One idea is to consider a full point error as two simultaneous half point errors, and count it as two such. This allows us to deal with parity.

Well I'd agree with the last sentence of #11263 at any rate.

Given that all the games started from the standard starting position and all finished in draws the probability of there being an even number of errors in each game (counting a half point blunder as an error and a full point blunder as two, as @tygxc does) is just the probability that the starting position is a draw.

Curiously @Optimissed assigns a value of 1/2¹⁰⁶ to that proposition and finishes up in the unenviable situation of both claiming to know that the starting position is a draw and asserting that the probability of it being true is about 0.00000000000000000000000000000000123... .

According to @Optimissed's idea of how these things should be calculated, the more games the ICCF people draw, the less likely it is that the starting position is in fact a draw.

In the absence of any meaningful analysis to observe the numbers of errors occurring in games that end in draw, since to perform it, the object of this thread would need to be accomplished, we fall back on the observation that the numbers of odd and even numbers of errors per game are equal.
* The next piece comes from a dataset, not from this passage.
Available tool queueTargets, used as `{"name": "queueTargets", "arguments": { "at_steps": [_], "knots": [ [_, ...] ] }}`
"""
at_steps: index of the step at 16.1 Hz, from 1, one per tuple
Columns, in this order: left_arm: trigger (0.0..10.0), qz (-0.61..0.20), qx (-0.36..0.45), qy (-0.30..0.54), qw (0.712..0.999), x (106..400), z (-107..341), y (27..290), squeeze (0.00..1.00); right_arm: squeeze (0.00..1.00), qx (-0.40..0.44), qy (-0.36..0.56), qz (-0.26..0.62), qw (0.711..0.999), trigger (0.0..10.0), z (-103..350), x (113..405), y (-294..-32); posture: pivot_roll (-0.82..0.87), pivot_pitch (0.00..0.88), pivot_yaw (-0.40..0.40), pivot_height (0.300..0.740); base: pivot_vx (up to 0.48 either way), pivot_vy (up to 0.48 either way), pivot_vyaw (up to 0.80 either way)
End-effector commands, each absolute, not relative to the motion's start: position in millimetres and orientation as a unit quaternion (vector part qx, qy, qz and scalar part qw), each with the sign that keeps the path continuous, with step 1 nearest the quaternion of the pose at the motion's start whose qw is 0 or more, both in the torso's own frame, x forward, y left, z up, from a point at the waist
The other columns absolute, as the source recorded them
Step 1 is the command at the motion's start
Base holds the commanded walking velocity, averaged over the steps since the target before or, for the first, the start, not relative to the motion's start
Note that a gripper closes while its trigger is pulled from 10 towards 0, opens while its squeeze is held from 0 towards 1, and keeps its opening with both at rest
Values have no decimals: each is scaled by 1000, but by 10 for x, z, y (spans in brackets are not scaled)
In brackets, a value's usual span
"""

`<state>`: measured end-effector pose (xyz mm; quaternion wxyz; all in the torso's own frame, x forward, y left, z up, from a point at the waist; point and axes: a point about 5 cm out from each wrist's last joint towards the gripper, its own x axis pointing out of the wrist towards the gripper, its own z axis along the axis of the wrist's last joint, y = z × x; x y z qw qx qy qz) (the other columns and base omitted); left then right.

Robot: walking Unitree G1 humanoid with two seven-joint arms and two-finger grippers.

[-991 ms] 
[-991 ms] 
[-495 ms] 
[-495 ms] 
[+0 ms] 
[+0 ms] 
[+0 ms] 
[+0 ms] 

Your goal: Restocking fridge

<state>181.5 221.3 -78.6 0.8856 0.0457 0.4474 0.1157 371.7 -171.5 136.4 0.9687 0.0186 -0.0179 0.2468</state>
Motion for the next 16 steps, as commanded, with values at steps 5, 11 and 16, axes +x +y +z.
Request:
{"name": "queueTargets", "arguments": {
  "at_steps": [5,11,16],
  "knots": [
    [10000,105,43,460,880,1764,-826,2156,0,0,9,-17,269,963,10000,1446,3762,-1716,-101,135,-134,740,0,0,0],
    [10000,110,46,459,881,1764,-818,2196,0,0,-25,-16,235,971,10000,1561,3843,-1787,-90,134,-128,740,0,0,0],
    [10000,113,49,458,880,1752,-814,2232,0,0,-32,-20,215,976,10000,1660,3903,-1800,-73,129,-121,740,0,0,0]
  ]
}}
In actual fact there will be a weighting towards lower numbers of errors, assuming that errors are actually rare events. Therefore, there will be a weighting towards odd numbers of errors where an odd number is lower than an even number, except at the very beginning of the series. It depends on the modality, below which there is likely to be a similar weighting towards an even number which is higher than an odd number. Since we don't know the results of this, the only realistic approach is to treat the odds and evens regarding numbers of errors as equally likely and to accept the calculation I gave, with some reservations.

You must also know very well that your pretended illustration was random noise. If you were brighter than you are, you would know that I am dumber than I appear to look and I won't even be able to understand your argument, which therefore you shouldn't have given. Or you would know that I'm a lot brighter than you pretend to think I am and can therefore see clearly when you're attempting to con other people.

Yet not when it's to your advantage to give the argument you are now criticising, since you gave it at least three times to criticise ty. I am far more justified giving that argument in this circumstance than you were to give it obviously incorrectly.

Surrounding yourself with people like RATMAR can't help you much either.

Maybe you're hoping to appear clever in contrast with him.

Deliberately misinterpreting the simple calculation makes you appear really, really dumb. That is going to hold for all the non-dumb people commenting on and reading this thread.

I think you are so vain that you think even the non-dumb people will believe you regarding any subject, since they wouldn't dare to criticise you. In my opinion, it's about time they did. Your complete lack of mental focus hardly instils a focussed response in others. Perhaps that is also what you hope to achieve.

How come you're copying my post and pretending to point out what I'd pointed out over an hour before?

Oh, I forgot. It's because you're vain, narcissistic and dishonest. Silly me.

Ok

How could it be "copying your post" when firstly it has no text that you wrote in it and secondly it is a description of how to infer that the probability of an even number of errors is very different to 0.5?

Admittedly, you don't seem very concerned at consistency between your posts.

@8643

"Random events do not happen for a reason" ++ The outcome of 106 ICCF WC Finals games is no random event, there are underlying logical reasons.
There is a small bit of randomness by the human factor.

"They happen with a non-zero probability." ++ Yes. There is a nonzero probability of a decisive game in the ongoing 30 games. You estimated it at 10^-8. I estimate it at more.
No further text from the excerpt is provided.